È stata invece riscontrata una significativa riduzione della velocità durante la respirazione ad ogni ciclo, rispetto alle prove senza respiro e con un respiro.
Questi risultati ci dicono che i nuotatori con un livello tale di prestazioni possono respirare una volta ogni 3 cicli di bracciata senza perdere velocità a causa delle azioni respiratorie per le specialità di sprint a stile libero.

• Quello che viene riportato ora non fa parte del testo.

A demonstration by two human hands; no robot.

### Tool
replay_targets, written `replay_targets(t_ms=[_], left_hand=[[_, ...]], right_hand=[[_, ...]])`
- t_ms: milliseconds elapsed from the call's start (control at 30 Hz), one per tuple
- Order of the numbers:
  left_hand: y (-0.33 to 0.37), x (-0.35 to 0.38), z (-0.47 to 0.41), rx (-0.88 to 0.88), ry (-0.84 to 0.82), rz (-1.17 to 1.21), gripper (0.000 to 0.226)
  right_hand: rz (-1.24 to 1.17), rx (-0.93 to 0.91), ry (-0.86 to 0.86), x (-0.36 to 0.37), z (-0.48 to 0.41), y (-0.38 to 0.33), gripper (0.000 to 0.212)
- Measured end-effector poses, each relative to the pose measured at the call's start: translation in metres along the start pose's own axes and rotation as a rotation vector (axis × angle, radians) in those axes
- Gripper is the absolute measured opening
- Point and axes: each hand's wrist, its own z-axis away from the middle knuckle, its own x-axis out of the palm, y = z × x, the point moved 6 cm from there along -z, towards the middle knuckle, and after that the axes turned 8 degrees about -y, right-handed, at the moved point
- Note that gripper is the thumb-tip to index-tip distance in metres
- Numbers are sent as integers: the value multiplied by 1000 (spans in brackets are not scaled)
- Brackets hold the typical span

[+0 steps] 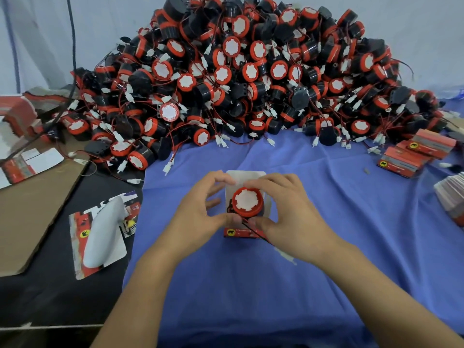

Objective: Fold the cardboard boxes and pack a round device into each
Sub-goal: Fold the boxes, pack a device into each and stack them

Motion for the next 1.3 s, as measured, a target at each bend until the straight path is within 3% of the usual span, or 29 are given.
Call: replay_targets(t_ms=[100,200,333,433,533,667,767,867,933,1000,1100,1200,1300], left_hand=[[-9,3,-3,-39,-21,-52,53],[-14,6,-4,-48,-52,-102,47],[-12,5,-4,-22,-77,-176,55],[-10,6,-7,-32,-90,-285,41],[-9,8,-9,-56,-99,-365,24],[-7,10,-9,-88,-120,-499,10],[-7,14,-10,-117,-132,-585,9],[-6,16,-10,-118,-120,-647,9],[-6,16,-13,-123,-95,-647,12],[-6,17,-16,-137,-61,-637,18],[-7,20,-21,-155,-29,-618,18],[-9,20,-21,-180,-23,-571,9],[-8,22,-22,-179,-51,-532,17]], right_hand=[[100,-16,4,8,-2,1,63],[167,15,23,15,-2,5,45],[239,41,68,16,-2,6,26],[345,38,48,20,0,2,14],[395,33,-49,29,3,4,18],[133,66,-100,23,7,7,27],[-31,179,49,4,31,6,17],[-66,312,-158,18,65,3,50],[-199,320,-257,33,77,-4,45],[-347,313,-118,29,74,-5,19],[-518,277,69,12,66,-3,30],[-666,237,12,10,57,-8,23],[-482,263,117,0,47,1,19]])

Se i nuotatori respirano ad ogni ciclo di bracciata possono anche perdere fino a circa 0,1 secondi ogni 10 metri.
Ciò indica che tutti i nuotatori possono guadagnare decimi preziosi imparando una migliore tecnica di respirazione e controllo della stessa.
Inoltre, sono state effettuate delle analisi della gara dei 100 m stile libero sia per le femmine che per i maschi nel corso dei Campionati Nazionali Norvegesi.
Ne è conseguito che nonostante i nuotatori dei 100 stile libero sembravano variare lo schema di respirazione, in ogni caso il più comune era respirare ogni 2, 3 o 4 ciclo di bracciate per la prima parte della gara, quindi aumentare a ogni ciclo o ogni 2 cicli di bracciata la respirazione nel corso dell’ultima parte della gara.
Solo pochi nuotatori scelgono di respirare poco come ogni 3 o 4 cicli durante tutta la gara: tra questi sono stati i vincitori sia dei 100 m stile libero maschili che della prova femminile.
Il motivo principale per cui i nuotatori aumentano il loro numero di respirazioni nel corso dell’ultima parte di una gara è dovuto a un bisogno di respirare di più a causa di una pressione di CO2 parziale più bassa nel sangue causata dall’elevata intensità dell’esercizio fisico.
In un altro studio Peyrebrune et al. – Effects of controlled frequency breathing on maximal tethered swimming performance – non hanno riscontrato prestazioni ridotte sulla base di marker fisiologici quando i nuotatori hanno respirato addirittura ogni 4 cicli di bracciata, durante 55 secondi di prestazione natatoria.
Ciò indica che i nuotatori possono scegliere di respirare un minimo di ogni 3 fino a 4 cicli di bracciata senza perdita di prestazioni a causa di fattori fisiologici o fattori biomeccanici (azione respiratoria).
In conclusione, gli allenatori dovrebbero sempre sottolineare a loro atleti il controllo della respirazione sia durante l’allenamento che nelle competizioni e anche insegnare tecnica di respirazione efficace per evitare riduzioni di velocità dovute alle azioni respiratorie.
In un 50 metri stile libero i nuotatori dovrebbero respirare il meno possibile, ma durante i 100 m i nuotatori devono respirare di più e possono respirare ogni 3 cicli di bracciata fino a 4 e ne conseguirà una ridotta perdita di velocità rispetto al respirare con maggiore frequenza.
Per fornire accurati consigli su quali schemi di respirazione usare nelle gare dei 100 metri (maschili e femminili), in entrambi i casi le differenze individuali devono essere prese in considerazione in base alle variabili tecniche e fisiologiche e metaboliche.
Ulteriori indagini in questa materia sembrano necessarie, combinando biomeccanica e metodi fisiologici, un paradigma che risuona ogni volta che parliamo di allenamento del nuoto moderno!